ONGC, Oil India Surge as State Said to Be Planning Subsidy Cuts

Oil & Natural Gas Corp. (ONGC) and Oil India Ltd. (OINL) are set for their biggest gain in 10 days following plans to reduce subsidy payouts of the nation’s largest state-run explorers.

The two companies were the biggest gainers in the 10-member S&P BSE India Oil & Gas Index, which rose 0.6 percent. ONGC increased as much as 2.5 percent and traded 2.1 percent higher at 426.75 rupees as of 11:54 a.m. in Mumbai, heading for its steepest gain since Aug. 18. Oil India rose as much as 2.8 percent and changed hands at 603.95 rupees, up 2.4 percent.

The government is planning to ask ONGC and Oil India to bear 50 percent of the revenue losses of all state-controlled refiners, with the state taking on the other half, according to a draft proposal seen by Bloomberg News and confirmed by an oil ministry official with direct knowledge of the matter. The two companies and GAIL India Ltd. (GAIL), the nation’s biggest gas distributor, bore 55 percent of the losses in the quarter ended June 30.
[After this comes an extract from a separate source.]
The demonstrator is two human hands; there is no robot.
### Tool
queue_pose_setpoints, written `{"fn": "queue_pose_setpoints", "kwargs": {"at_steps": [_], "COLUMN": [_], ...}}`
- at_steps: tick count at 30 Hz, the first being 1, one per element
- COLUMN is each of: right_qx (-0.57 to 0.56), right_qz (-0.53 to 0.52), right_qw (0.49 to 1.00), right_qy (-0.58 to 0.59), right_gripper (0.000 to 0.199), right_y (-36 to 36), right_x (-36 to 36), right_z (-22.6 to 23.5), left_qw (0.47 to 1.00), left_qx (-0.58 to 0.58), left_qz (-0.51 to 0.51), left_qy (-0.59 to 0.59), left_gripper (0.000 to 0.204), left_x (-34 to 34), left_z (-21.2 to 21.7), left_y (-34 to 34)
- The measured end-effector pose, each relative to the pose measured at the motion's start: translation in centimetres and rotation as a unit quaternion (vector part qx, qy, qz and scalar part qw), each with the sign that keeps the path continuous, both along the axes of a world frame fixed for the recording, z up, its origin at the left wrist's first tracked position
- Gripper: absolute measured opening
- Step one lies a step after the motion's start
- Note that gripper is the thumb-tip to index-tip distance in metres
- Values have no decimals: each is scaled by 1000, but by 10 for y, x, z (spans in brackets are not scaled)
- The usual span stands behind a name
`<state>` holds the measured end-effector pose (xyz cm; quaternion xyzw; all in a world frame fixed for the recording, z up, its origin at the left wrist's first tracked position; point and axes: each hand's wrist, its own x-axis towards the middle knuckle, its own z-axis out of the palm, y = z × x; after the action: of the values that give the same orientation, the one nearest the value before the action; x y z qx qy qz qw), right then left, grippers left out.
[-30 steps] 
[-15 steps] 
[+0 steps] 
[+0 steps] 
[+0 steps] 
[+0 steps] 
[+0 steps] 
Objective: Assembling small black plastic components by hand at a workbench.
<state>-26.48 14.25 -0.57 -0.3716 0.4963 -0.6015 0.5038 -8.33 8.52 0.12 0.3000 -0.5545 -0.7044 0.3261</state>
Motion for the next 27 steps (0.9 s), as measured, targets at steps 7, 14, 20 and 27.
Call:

State-run oil producers give discounts on their crude to partly compensate refiners including Indian Oil Corp. (IOCL), which are ordered by the government to sell fuels below the cost of production to help curb inflation in the world’s second-most populous nation. The federal government gives cash compensation and the refiners themselves bear a part of the burden.

The lower subsidy may help ONGC get a higher rate for its crude and allow the government to set a higher price when it sells a 5 percent stake in the explorer later this year.

Higher Price

The ministry’s proposal may raise the final price ONGC gets for its crude oil to $65 a barrel from $52 a barrel, Kenin Jain, equity sales head at Emkay Global Financial Services Ltd. in Mumbai, wrote in a note to clients today. This would “ensure a predictable return for the oil producers and help them plan their investment for exploration,” he said.

India also plans to continue raising diesel price every month until losses end, after which the oil ministry will seek approval from the Cabinet to free pricing of the fuel from state control, the person said this week, asking not to be identified because of ministry rules. Indian Oil and other state-run refiners are incurring a loss of 1.78 rupees on every liter of diesel sold, according to oil ministry data.

“The proposal will be helpful to us, but it has to be approved by the finance ministry,” ONGC Director Finance Aloke Kumar Banerjee said by phone today. “ONGC’s burden has risen significantly in the last couple of years.”